TASK PROMPT: Go through the data and tally the lines that hold the string "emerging". Reply with the total alone.

EXTRACTED INFORMATION:
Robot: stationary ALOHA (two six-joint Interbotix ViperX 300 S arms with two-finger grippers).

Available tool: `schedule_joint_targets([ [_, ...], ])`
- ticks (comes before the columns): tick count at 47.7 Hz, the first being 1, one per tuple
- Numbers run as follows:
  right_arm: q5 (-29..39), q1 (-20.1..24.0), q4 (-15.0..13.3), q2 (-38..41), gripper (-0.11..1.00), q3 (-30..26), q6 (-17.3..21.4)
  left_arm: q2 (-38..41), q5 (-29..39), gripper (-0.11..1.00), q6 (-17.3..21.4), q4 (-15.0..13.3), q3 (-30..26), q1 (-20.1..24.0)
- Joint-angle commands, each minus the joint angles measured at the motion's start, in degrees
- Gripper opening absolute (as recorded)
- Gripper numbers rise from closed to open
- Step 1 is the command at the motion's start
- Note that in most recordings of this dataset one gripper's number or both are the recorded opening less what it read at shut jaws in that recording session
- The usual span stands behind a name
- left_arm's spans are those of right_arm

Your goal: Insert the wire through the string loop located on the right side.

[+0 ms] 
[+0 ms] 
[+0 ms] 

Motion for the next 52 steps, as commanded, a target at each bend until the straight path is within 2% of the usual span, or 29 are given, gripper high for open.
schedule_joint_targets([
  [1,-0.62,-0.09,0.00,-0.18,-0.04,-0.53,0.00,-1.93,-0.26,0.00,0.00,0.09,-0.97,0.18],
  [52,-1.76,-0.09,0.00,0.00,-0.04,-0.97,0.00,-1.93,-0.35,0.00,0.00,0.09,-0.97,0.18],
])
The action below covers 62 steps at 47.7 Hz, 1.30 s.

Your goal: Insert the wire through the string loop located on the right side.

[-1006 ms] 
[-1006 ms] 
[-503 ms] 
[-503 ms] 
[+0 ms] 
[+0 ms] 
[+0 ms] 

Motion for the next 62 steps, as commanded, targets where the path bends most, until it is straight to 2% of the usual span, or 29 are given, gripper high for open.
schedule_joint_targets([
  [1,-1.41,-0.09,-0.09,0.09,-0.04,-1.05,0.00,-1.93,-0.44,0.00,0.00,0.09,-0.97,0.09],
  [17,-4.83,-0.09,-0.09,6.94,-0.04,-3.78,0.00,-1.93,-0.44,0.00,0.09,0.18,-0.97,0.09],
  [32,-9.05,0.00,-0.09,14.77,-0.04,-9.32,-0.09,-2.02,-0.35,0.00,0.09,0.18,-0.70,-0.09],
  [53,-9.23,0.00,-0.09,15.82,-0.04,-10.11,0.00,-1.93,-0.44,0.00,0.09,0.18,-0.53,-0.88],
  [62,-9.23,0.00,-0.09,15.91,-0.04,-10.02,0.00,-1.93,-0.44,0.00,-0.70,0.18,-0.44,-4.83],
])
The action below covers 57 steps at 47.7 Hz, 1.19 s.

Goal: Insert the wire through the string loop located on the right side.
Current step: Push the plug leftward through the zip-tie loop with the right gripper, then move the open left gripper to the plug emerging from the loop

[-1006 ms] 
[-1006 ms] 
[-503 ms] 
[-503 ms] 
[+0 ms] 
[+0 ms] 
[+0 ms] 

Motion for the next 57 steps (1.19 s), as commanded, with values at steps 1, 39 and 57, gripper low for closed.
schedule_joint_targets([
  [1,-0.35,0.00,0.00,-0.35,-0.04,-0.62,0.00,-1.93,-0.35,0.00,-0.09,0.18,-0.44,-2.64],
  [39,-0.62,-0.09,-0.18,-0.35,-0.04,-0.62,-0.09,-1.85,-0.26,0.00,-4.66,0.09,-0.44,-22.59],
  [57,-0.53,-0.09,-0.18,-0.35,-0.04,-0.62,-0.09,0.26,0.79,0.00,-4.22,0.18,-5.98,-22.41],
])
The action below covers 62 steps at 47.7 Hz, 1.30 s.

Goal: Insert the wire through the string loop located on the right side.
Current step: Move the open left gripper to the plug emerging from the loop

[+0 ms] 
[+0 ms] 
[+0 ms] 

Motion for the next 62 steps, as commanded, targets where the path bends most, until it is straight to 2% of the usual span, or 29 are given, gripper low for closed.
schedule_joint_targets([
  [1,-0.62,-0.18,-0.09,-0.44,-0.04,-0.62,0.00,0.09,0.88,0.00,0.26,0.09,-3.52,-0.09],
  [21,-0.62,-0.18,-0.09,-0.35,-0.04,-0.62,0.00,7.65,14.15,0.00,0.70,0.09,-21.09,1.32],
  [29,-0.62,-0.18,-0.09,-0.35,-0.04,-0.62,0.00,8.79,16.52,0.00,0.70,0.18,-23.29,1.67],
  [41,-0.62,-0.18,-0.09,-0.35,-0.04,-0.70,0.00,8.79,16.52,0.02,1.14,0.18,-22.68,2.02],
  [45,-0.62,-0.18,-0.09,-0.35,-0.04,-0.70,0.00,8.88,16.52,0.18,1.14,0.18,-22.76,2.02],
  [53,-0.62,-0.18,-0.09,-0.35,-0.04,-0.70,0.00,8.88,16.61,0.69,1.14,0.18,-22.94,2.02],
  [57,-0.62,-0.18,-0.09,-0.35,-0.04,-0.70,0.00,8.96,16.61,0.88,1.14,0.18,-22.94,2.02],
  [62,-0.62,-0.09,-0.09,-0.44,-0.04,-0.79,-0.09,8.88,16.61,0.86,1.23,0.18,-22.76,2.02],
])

EXPECTED OUTPUT: 2